Facts
My client was a US consumer-goods company with a Russian-speaking distributor responsible for sales in a Russian-speaking export market. The parties had executed a distribution agreement that was bilingual on its face, with English text in the left column and Russian text in the right column on each page. The agreement included a minimum-purchase commitment, a territory definition, and an exclusivity provision. The dispute arose over the meaning of the territory definition: the English text described the territory in geographic terms, and the Russian text described it using a phrase that, while a defensible translation, also encompassed an adjacent region the parties had not intended.
The distributor invoked the broader Russian-text reading to claim exclusivity in the adjacent region and demand commissions on my client's direct sales there. The agreement's choice-of-language clause was, regrettably, the kind of clause both parties had skipped during signing: it stated that the English and Russian texts were equally authentic and that, in the event of conflict, the parties would consult in good faith.
What I did
I read both texts in the original. The Russian-text phrase the distributor was relying on was technically defensible but read against the standard Russian-language commercial convention for the same kind of territory definition, was a stretch.
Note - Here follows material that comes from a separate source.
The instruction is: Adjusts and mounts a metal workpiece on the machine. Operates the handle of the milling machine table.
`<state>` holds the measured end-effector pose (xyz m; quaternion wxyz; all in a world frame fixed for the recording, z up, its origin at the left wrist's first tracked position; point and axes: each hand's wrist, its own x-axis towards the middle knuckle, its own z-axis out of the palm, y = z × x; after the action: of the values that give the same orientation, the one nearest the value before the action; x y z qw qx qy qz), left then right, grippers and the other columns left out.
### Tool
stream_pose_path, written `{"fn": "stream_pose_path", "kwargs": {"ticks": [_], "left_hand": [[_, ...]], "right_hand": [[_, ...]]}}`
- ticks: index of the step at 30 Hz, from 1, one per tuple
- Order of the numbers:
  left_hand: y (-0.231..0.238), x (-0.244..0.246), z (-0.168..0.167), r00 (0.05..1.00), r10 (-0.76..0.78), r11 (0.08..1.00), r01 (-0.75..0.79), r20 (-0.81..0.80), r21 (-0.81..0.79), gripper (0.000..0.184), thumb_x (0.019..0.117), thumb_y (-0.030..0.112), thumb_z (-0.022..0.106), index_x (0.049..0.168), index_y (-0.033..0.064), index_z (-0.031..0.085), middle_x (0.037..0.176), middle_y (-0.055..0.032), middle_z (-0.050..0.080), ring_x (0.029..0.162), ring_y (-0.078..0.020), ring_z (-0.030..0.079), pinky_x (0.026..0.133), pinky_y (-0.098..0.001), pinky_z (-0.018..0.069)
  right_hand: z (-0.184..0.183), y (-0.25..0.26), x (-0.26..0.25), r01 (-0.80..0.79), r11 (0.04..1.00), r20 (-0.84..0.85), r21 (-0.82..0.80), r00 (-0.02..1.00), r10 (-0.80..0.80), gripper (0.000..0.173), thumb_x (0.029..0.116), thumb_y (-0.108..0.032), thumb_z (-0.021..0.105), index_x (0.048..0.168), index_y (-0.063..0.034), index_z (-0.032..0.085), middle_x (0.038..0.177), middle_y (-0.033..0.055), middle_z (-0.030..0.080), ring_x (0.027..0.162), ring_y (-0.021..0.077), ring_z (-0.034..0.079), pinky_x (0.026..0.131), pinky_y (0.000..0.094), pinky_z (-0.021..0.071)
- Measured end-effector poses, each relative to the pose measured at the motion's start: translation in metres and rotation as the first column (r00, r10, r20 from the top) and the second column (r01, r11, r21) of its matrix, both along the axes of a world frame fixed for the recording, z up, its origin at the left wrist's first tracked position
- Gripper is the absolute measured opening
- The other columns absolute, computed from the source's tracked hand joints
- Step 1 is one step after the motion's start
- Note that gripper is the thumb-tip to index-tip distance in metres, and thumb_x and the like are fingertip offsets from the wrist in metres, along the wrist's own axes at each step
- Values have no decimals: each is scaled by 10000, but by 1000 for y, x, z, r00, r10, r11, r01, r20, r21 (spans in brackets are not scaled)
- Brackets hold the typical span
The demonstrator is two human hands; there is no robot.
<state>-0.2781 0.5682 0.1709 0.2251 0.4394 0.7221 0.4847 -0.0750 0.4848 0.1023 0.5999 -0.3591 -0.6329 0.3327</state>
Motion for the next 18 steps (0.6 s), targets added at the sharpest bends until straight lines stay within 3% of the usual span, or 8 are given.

I drafted a written response on my US letterhead, with parallel Russian-language text, that addressed three points: it set out the standard commercial reading of the Russian-text phrase, walked through the negotiation correspondence in both languages that documented the parties' actual intent, and proposed a written amendment that would clarify the territory in both languages going forward.
I also drafted, for use if the matter escalated, an arbitral filing under the dispute-resolution clause in the agreement.
Outcome
After the bilingual response and a short exchange, the distributor accepted a clarifying written amendment that defined the territory in unambiguous Russian-language commercial terms and added a non-exclusivity provision for the adjacent region. The commissions claim was withdrawn in exchange for a small one-time payment that reflected a credit on prior orders rather than acknowledgement of the territory reading. The arbitral filing was not used. Each matter turns on its facts; the outcome here does not predict the outcome on a similarly framed bilingual contract dispute.
Lesson
A bilingual contract is a contract in two languages, and the languages need to agree. Standard Russian-language commercial drafting has its own conventions that an English-first translator can miss, and a phrase that reads naturally in English can land differently in the Russian text. The "equally authentic" language clause defers the problem rather than solving it. A bilingual agreement should be reviewed by a person who can read both texts in commercial context before signing, and an unambiguous prevailing-language clause is worth more than a polite agreement to consult in good faith.